Sadness, fear, anger, disappointment, exhaustion, loneliness. Sometimes we experience emotions that are not easy to deal with. What can one do when feeling bad? How do you go about controlling your emotions?
When illness or disability strikes the issues you’re faced with can be overwhelming, and more than likely you will have a variety of reactions, which will include:
Feeling physically and mentally drained
Having difficulty making decisions or staying focused on topics
Becoming easily frustrated on a more frequent basis
Arguing more with family and friends
Feeling tired, sad, numb, lonely or worried
Losing your temper at the slightest of provocation
Experiencing changes in appetite or sleep patterns
Worried about your future
Most of these reactions are temporary and will go away over time, but getting ourselves and our lives back on a positive footing isn’t easy, but it’s essential for you to do things so to begin controlling your emotions.
When a disability strikes it is a major life event and therefore will take a lot of adjustment. The period in your life immediately after it first occurs might seem maddening at times, but you will be able to make the necessary adjustments. But that doesn’t make the emotional trauma we go through any easier. At the time it all happens we feel like our life will never get any better.

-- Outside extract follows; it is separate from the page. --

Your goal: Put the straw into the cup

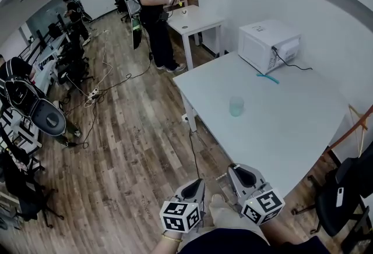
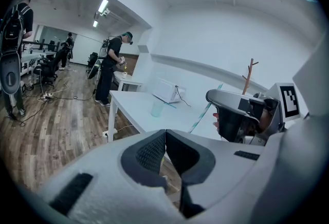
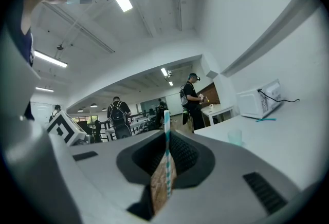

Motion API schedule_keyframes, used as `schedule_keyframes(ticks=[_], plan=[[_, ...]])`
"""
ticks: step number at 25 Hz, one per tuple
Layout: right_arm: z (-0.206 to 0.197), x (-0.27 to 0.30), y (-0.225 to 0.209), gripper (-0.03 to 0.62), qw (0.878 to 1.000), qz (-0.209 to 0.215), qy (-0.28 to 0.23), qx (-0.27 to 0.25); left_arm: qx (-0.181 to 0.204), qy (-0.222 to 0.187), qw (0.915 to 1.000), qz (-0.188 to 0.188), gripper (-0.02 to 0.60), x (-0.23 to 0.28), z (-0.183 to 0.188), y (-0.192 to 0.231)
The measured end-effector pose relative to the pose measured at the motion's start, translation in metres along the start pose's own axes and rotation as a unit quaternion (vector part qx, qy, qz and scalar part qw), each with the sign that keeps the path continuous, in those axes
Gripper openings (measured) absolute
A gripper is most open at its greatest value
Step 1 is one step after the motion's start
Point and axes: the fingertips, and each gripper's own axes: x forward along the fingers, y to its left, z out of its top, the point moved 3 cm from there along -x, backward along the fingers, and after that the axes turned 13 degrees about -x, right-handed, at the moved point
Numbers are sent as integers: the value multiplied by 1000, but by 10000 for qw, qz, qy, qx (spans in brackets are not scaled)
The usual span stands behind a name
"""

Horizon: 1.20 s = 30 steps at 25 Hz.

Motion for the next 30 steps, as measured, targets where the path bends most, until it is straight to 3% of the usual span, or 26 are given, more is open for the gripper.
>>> schedule_keyframes(ticks=[11,30], plan=[[16,47,-55,43,10000,-48,-56,-33,-9,-52,10000,14,20,55,48,8],[17,103,-148,43,9998,-198,-52,-67,8,-61,10000,28,20,139,94,11]])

We are driven day by day by our emotions they dictate our thoughts and our actions. So many things that we took for granted, including many simple daily tasks, have become incredibly challenging, which frustrates you terribly. Your emotions tend to spiral out of control. In time, these emotions can grow like weeds, slowly conditioning the mind to this is how life will be from now on. You can’t afford for your negative emotions to spiral out of control, you need to be controlling your emotions and I want to provide you with some simple methods to start controlling your emotions effectively.
Do you control your emotions, or do they really control and direct you? Once you are controlling your emotions, life changes for you in more ways than you ever dreamed possible. Not only will you feel way more empowered and in control in life, but you will be happier and much healthier as you won’t be stressed or weighed down so often.
1. Don’t react right away. Reacting immediately to emotional triggers can only lead to unhappiness and negative feelings. Things happen in milliseconds. You have to make a conscious choice not to be angry, scared, or sad. Emotions come and go on their own, without you asking for it. When something ‘bad’ happens, stop, take a deep breath, count slowly from 10 to 1, and then ask yourself ‘how much does this matter?’ By doing this I found that many of the silly things that I used to do that immediately made me get so angry then just became insignificant. You know for me since losing much of my sight pouring water from a kettle to a mug often results in water pouring all over the counter, and this used to make me get so angry. But now by stopping, breathing and counting down, I see it for what it is, a funny pain in the butt which makes no real difference to life. I know this may be a stupid example in your mind, but think about it, aren’t most the situations that really stress you out just really silly things that you blow out of importance.
2. You get to choose how you react. Haven’t you realised so many of the things that stress you out are about nothing, literally blowing up at nothing. Part of the reason is that you’re letting whatever the situation take control of you. My suggestion is don’t allow this any longer. It’s time for you to become aware of when you are excessively emotional or overreacting, I’m talking about actually noticing how you feel and what causes you to feel like you do. If you start to monitor your emotions, you will start to realise how silly many of your emotional reactions are. Equally important it will show you that you can’t afford to react in this way, and that you don’t want to react in this way. You come to realise it is far better to have your cup half full rather than half empty.
3. Your solution is to find solutions. Let me give you an example of something that will make most of you get totally frustrated. Again it’s a silly example. Losing your car and house keys. I bet you’ve gone through that emotional downer. This happened to me yesterday. For over an hour I hunted everywhere. I got so angry. Then so sad. The frustration was immense. Matters were made far worse by the fact of my disability, being visually impaired. By the end, my eyesight was to blame, this was how life would always be, never being able to see or find anything. I then carried out step 1, I stopped, took a few deep breaths. Then step 2, getting angry isn’t going to achieve anything and I need to think about when I last had them. Well I did find them, and we all know the solution to this problem. Decide one place that you will always put your keys. I bought a hook and it will be up tomorrow and be the new home for my keys. Every problem, even the hard ones, have solutions.
4. Always hold on to your big picture. Being able to control your emotions depends in part on how positive a bigger picture of your life you hold on to in your mind. A lot of my focus in life is based upon the legacy I want to create. What drives you? What gets you up in the morning excited? Thinking about your big picture, can counter any negative emotion. Not having a big picture, a clear image of the life you want to live, the things you want to be, do and have, is a recipe for disaster and living a life full of negative emotions.